Segment Start: Source information
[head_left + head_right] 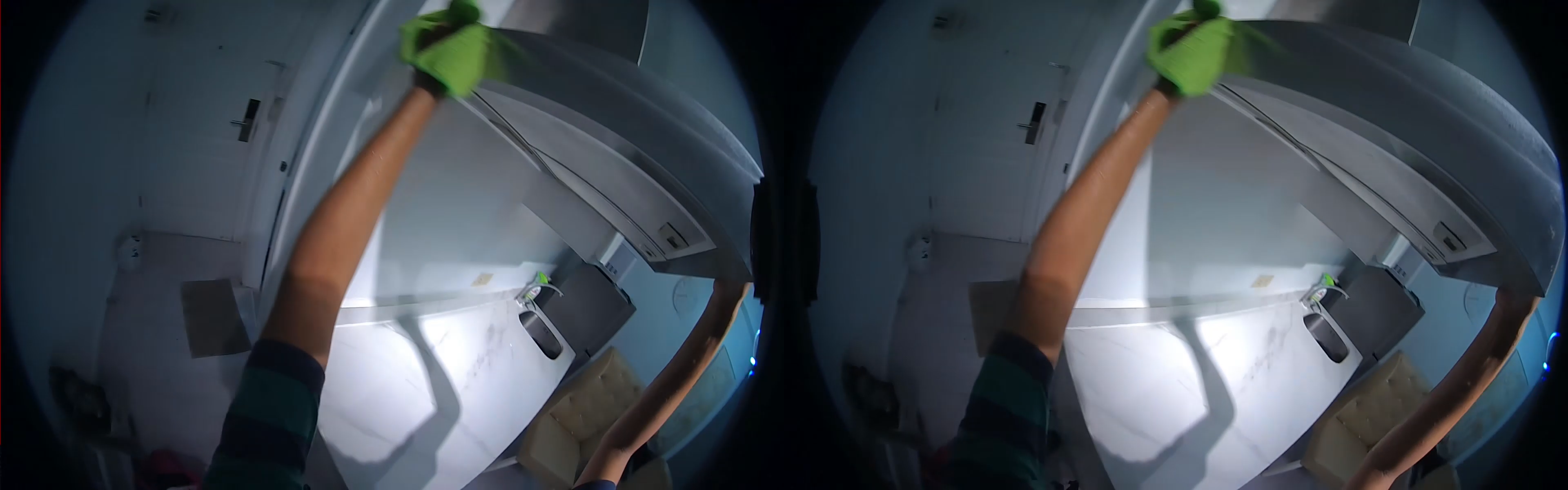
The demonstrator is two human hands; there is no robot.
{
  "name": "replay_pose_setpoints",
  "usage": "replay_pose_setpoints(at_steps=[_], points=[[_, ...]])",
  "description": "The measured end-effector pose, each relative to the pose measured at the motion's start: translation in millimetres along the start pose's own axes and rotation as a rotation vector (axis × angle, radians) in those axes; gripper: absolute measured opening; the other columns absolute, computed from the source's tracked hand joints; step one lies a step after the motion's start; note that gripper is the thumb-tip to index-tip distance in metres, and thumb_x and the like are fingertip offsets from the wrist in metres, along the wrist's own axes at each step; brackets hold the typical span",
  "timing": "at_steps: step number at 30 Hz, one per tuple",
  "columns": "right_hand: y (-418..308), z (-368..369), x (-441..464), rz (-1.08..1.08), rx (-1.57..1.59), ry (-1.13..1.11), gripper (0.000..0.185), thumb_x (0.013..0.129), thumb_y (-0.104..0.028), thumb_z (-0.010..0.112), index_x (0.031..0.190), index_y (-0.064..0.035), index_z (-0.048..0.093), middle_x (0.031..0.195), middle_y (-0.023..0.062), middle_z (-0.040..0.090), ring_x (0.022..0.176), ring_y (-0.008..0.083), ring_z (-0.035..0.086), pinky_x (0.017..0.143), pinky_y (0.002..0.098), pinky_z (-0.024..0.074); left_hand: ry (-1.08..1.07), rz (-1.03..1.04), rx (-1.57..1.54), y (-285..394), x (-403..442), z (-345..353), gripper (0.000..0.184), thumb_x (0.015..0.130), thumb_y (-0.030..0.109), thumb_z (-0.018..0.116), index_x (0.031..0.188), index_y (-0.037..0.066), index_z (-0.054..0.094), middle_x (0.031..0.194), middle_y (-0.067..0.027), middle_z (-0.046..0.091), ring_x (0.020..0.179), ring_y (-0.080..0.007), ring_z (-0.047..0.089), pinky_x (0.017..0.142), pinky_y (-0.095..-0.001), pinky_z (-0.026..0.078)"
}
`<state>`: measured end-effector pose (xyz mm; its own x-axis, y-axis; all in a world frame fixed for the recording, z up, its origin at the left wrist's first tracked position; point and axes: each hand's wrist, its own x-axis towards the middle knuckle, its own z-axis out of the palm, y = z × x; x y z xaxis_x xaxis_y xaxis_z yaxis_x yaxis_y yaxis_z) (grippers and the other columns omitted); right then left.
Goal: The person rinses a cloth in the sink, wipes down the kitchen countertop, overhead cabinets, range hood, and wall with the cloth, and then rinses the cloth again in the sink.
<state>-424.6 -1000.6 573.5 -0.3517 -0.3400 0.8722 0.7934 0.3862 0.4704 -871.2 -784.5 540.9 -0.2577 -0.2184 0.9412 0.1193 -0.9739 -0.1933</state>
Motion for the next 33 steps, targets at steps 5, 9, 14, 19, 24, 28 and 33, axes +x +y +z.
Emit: replay_pose_setpoints(at_steps=[5, 9, 14, 19, 24, 28, 33], points=[[5, 0, 4, -0.027, 0.028, -0.016, 0.063, 0.077, -0.046, 0.048, 0.121, -0.0030, 0.039, 0.118, 0.0186, 0.043, 0.107, 0.0294, 0.044, 0.088, 0.0403, 0.0386, 0.496, -0.244, -0.909, -32, -17, 52, 0.017, 0.085, 0.013, 0.044, 0.097, 0.007, 0.054, 0.094, -0.0087, 0.055, 0.089, -0.0172, 0.053, 0.075, -0.0293, 0.045], [11, -2, 4, -0.050, 0.047, 0.005, 0.067, 0.076, -0.050, 0.047, 0.124, -0.0045, 0.037, 0.121, 0.0179, 0.041, 0.110, 0.0291, 0.042, 0.090, 0.0409, 0.0374, 0.484, -0.305, -0.686, 37, -50, 157, 0.018, 0.084, 0.013, 0.045, 0.099, 0.006, 0.053, 0.094, -0.0086, 0.055, 0.088, -0.0167, 0.053, 0.075, -0.0291, 0.045], [9, 9, 5, -0.057, 0.116, 0.039, 0.071, 0.076, -0.055, 0.047, 0.126, -0.0063, 0.034, 0.124, 0.0170, 0.039, 0.114, 0.0288, 0.040, 0.092, 0.0418, 0.0359, 0.298, -0.307, -0.328, 137, -56, 238, 0.020, 0.084, 0.014, 0.046, 0.102, 0.006, 0.051, 0.095, -0.0086, 0.055, 0.088, -0.0161, 0.053, 0.075, -0.0288, 0.045], [8, 13, 14, -0.082, 0.197, 0.074, 0.076, 0.075, -0.060, 0.046, 0.129, -0.0081, 0.032, 0.127, 0.0161, 0.036, 0.117, 0.0286, 0.037, 0.094, 0.0426, 0.0344, 0.263, -0.262, -0.362, 115, -20, 179, 0.023, 0.084, 0.014, 0.047, 0.104, 0.005, 0.050, 0.095, -0.0086, 0.055, 0.087, -0.0155, 0.053, 0.074, -0.0285, 0.045], [3, 25, 16, -0.031, 0.483, 0.074, 0.069, 0.078, -0.054, 0.045, 0.127, -0.0077, 0.033, 0.126, 0.0148, 0.037, 0.116, 0.0266, 0.038, 0.094, 0.0394, 0.0333, 0.292, -0.356, -0.512, 94, 2, 120, 0.025, 0.083, 0.015, 0.048, 0.107, 0.004, 0.049, 0.095, -0.0085, 0.055, 0.087, -0.0149, 0.053, 0.074, -0.0283, 0.045], [-11, 21, 4, -0.007, 0.513, 0.108, 0.058, 0.081, -0.046, 0.040, 0.121, -0.0053, 0.038, 0.122, 0.0149, 0.041, 0.113, 0.0253, 0.040, 0.094, 0.0375, 0.0326, 0.297, -0.410, -0.440, 123, -15, 149, 0.028, 0.083, 0.015, 0.049, 0.109, 0.003, 0.047, 0.096, -0.0085, 0.054, 0.086, -0.0144, 0.053, 0.074, -0.0281, 0.045], [-10, -13, -28, 0.066, 0.630, 0.228, 0.045, 0.084, -0.036, 0.034, 0.114, -0.0023, 0.044, 0.117, 0.0149, 0.045, 0.109, 0.0236, 0.042, 0.094, 0.0350, 0.0317, 0.243, -0.470, -0.309, 184, -62, 228, 0.031, 0.083, 0.016, 0.050, 0.111, 0.003, 0.046, 0.096, -0.0084, 0.054, 0.086, -0.0137, 0.053, 0.073, -0.0278, 0.045]])
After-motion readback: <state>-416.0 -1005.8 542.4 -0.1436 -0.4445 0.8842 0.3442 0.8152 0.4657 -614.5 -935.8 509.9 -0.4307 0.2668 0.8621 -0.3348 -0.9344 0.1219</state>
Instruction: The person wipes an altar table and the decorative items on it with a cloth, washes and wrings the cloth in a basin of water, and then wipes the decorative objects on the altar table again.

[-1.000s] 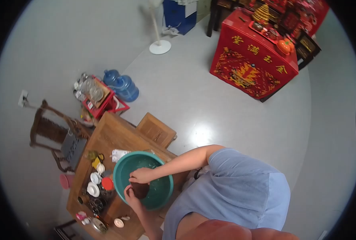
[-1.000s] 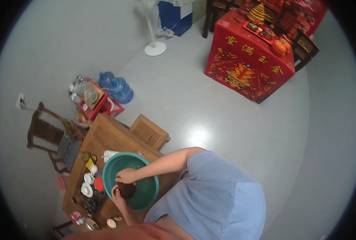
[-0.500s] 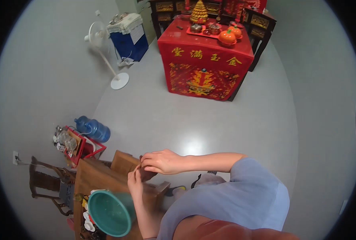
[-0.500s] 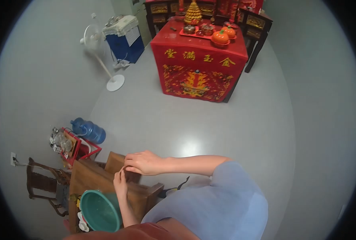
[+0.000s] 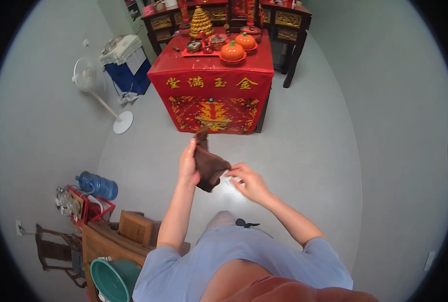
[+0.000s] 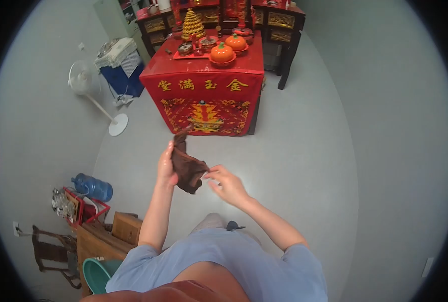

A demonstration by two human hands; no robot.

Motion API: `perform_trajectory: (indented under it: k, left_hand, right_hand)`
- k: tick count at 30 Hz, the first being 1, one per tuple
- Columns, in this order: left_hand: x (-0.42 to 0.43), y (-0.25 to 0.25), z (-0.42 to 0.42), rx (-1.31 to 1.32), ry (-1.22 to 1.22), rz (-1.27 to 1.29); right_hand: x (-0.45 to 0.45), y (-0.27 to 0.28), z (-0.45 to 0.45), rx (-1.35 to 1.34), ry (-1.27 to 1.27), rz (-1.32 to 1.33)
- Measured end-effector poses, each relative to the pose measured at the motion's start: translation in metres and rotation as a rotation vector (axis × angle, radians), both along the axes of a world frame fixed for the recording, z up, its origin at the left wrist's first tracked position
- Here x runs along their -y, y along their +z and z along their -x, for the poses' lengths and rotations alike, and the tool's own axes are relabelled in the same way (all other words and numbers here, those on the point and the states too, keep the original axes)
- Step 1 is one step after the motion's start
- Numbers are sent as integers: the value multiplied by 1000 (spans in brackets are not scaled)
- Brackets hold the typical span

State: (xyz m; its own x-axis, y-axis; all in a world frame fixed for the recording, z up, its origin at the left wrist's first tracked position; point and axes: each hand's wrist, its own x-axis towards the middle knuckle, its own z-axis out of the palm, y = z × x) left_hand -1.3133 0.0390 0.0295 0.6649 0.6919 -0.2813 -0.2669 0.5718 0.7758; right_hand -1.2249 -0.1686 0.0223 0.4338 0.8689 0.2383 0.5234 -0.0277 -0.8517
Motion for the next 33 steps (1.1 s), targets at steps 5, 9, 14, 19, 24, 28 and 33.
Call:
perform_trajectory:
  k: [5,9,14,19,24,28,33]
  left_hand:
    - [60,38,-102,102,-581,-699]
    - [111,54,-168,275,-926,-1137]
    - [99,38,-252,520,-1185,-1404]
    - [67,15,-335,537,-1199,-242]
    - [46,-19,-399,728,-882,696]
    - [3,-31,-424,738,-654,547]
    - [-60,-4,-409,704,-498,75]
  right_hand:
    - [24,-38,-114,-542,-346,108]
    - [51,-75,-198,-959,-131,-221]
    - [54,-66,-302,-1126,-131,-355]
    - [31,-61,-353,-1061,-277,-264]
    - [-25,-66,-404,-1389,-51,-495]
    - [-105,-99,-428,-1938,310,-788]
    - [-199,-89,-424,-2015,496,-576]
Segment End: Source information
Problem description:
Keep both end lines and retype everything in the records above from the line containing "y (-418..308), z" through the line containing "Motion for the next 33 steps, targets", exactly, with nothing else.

Output of the exercise:
  "columns": "right_hand: y (-418..308), z (-368..369), x (-441..464), rz (-1.08..1.08), rx (-1.57..1.59), ry (-1.13..1.11), gripper (0.000..0.185), thumb_x (0.013..0.129), thumb_y (-0.104..0.028), thumb_z (-0.010..0.112), index_x (0.031..0.190), index_y (-0.064..0.035), index_z (-0.048..0.093), middle_x (0.031..0.195), middle_y (-0.023..0.062), middle_z (-0.040..0.090), ring_x (0.022..0.176), ring_y (-0.008..0.083), ring_z (-0.035..0.086), pinky_x (0.017..0.143), pinky_y (0.002..0.098), pinky_z (-0.024..0.074); left_hand: ry (-1.08..1.07), rz (-1.03..1.04), rx (-1.57..1.54), y (-285..394), x (-403..442), z (-345..353), gripper (0.000..0.184), thumb_x (0.015..0.130), thumb_y (-0.030..0.109), thumb_z (-0.018..0.116), index_x (0.031..0.188), index_y (-0.037..0.066), index_z (-0.054..0.094), middle_x (0.031..0.194), middle_y (-0.067..0.027), middle_z (-0.046..0.091), ring_x (0.020..0.179), ring_y (-0.080..0.007), ring_z (-0.047..0.089), pinky_x (0.017..0.142), pinky_y (-0.095..-0.001), pinky_z (-0.026..0.078)"
}
`<state>`: measured end-effector pose (xyz mm; its own x-axis, y-axis; all in a world frame fixed for the recording, z up, its origin at the left wrist's first tracked position; point and axes: each hand's wrist, its own x-axis towards the middle knuckle, its own z-axis out of the palm, y = z × x; x y z xaxis_x xaxis_y xaxis_z yaxis_x yaxis_y yaxis_z) (grippers and the other columns omitted); right then left.
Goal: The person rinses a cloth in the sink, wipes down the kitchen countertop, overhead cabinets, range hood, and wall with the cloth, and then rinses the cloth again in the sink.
<state>-424.6 -1000.6 573.5 -0.3517 -0.3400 0.8722 0.7934 0.3862 0.4704 -871.2 -784.5 540.9 -0.2577 -0.2184 0.9412 0.1193 -0.9739 -0.1933</state>
Motion for the next 33 steps, targets at steps 5, 9, 14, 19, 24, 28 and 33, axes +x +y +z.

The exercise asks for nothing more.